# [Task]
Everything in the data below is left aside except the lines from the one containing "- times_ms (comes" through the one containing "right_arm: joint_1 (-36"; repeat those exactly.
─── Supplied data
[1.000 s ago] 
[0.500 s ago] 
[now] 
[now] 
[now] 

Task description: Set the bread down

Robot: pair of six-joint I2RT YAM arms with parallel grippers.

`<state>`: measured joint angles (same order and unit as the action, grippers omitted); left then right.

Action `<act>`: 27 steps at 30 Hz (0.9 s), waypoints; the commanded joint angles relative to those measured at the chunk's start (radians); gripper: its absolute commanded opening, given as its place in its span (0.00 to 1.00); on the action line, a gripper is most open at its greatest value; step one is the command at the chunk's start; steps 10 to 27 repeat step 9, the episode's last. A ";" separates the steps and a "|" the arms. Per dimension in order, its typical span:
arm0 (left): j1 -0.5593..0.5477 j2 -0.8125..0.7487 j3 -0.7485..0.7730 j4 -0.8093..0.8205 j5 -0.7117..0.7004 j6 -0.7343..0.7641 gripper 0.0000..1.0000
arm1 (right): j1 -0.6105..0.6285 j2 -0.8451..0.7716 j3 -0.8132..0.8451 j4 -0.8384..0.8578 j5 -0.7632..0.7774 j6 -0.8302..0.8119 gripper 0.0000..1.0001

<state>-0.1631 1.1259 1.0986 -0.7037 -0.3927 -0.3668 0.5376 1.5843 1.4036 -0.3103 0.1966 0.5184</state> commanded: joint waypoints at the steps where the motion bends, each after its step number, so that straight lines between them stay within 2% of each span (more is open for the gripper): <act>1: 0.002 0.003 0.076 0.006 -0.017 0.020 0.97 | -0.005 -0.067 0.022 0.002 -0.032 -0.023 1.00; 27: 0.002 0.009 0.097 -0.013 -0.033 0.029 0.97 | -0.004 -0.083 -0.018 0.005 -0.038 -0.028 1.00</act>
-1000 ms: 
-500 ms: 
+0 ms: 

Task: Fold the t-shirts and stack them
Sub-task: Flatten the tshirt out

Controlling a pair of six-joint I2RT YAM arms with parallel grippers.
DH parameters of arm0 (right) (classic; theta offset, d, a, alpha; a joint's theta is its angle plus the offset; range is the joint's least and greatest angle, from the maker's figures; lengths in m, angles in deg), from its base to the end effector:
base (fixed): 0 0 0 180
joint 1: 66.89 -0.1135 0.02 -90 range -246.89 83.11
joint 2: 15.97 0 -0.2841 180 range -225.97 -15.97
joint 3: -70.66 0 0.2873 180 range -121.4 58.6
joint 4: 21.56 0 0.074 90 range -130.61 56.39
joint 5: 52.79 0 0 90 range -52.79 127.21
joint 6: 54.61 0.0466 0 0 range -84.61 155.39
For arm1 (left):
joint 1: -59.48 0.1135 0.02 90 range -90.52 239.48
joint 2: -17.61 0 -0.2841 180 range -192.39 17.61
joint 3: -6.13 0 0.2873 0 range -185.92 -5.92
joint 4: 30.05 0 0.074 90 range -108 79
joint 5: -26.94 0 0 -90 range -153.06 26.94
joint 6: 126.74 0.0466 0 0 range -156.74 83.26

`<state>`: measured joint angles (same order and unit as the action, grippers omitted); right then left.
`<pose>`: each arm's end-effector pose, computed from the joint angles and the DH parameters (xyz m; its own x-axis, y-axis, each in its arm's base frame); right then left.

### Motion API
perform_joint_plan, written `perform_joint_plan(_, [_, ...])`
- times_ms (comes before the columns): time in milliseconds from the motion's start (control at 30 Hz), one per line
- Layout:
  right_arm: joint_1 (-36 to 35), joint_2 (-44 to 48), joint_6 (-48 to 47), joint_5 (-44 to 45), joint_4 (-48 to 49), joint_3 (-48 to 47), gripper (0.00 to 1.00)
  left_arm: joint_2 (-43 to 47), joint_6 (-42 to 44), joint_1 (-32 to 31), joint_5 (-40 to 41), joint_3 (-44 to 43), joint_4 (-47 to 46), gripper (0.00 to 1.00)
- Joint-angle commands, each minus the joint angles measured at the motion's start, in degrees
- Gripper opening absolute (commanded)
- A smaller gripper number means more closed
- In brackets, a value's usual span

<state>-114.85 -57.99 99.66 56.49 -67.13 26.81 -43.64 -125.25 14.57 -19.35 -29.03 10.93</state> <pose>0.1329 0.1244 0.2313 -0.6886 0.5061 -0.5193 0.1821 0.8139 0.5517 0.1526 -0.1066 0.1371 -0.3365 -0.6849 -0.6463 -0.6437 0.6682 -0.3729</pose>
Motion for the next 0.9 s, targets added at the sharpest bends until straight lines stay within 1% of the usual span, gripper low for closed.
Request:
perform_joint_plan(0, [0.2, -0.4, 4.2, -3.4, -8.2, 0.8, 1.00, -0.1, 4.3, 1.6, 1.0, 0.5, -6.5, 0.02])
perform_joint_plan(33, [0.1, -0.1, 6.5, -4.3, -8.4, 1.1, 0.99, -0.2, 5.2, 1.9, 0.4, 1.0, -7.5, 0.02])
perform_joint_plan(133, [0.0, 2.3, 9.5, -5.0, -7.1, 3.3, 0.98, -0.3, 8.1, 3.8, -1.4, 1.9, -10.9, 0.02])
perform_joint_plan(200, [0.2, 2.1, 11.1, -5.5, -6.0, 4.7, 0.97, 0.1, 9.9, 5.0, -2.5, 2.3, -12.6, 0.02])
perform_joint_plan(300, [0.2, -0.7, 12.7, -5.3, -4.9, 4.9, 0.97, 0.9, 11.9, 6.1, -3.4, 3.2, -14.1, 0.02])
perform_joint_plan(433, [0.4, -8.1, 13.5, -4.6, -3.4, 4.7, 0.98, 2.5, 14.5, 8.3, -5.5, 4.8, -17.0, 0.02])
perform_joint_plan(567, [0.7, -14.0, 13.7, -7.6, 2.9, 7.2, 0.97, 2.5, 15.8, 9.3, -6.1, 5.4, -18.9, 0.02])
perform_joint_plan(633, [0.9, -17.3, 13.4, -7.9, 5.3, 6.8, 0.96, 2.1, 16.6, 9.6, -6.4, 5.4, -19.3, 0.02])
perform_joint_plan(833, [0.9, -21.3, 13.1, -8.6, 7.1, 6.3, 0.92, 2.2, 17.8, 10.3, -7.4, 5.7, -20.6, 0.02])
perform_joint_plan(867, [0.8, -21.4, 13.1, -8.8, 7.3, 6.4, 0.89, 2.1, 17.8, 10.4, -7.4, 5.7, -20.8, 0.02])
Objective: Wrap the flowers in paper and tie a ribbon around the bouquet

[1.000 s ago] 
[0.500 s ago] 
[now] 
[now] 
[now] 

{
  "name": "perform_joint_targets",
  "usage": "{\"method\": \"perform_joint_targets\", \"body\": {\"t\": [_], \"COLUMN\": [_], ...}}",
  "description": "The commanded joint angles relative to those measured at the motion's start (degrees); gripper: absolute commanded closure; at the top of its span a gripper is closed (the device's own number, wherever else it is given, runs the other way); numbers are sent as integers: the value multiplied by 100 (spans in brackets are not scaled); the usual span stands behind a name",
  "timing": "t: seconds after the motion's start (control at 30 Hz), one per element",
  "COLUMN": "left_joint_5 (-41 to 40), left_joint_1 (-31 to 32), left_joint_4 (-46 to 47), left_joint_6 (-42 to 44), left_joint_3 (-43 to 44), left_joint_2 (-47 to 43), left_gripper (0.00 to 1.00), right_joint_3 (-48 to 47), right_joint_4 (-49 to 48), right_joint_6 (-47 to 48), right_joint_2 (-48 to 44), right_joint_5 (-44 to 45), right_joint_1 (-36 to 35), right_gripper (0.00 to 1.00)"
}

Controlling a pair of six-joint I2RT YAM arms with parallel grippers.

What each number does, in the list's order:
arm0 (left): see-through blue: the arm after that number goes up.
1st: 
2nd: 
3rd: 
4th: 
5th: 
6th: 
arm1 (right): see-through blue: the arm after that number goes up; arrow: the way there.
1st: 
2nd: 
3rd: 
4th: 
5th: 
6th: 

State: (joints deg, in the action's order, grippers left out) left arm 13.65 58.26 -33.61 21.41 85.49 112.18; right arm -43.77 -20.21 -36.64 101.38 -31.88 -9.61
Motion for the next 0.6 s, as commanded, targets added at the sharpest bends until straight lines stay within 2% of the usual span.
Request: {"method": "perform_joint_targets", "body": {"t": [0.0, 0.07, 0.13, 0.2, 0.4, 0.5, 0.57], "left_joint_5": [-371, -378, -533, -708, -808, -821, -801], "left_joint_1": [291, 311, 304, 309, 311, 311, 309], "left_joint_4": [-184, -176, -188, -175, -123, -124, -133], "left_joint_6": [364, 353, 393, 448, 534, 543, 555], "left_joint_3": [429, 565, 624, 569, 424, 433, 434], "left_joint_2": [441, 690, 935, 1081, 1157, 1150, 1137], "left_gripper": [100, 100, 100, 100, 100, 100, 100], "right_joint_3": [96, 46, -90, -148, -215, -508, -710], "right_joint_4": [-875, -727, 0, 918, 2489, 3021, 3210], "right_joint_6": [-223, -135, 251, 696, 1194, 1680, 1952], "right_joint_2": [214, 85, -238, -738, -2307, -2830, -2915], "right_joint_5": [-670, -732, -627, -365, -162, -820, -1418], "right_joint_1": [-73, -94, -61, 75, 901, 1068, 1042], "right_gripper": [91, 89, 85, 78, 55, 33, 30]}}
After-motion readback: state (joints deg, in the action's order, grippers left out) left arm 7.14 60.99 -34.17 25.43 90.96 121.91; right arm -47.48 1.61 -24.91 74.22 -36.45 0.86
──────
# [Exercise output]
- times_ms (comes before the columns): time in milliseconds from the motion's start (control at 30 Hz), one per line
- Layout:
  right_arm: joint_1 (-36 to 35), joint_2 (-44 to 48), joint_6 (-48 to 47), joint_5 (-44 to 45), joint_4 (-48 to 49), joint_3 (-48 to 47), gripper (0.00 to 1.00)

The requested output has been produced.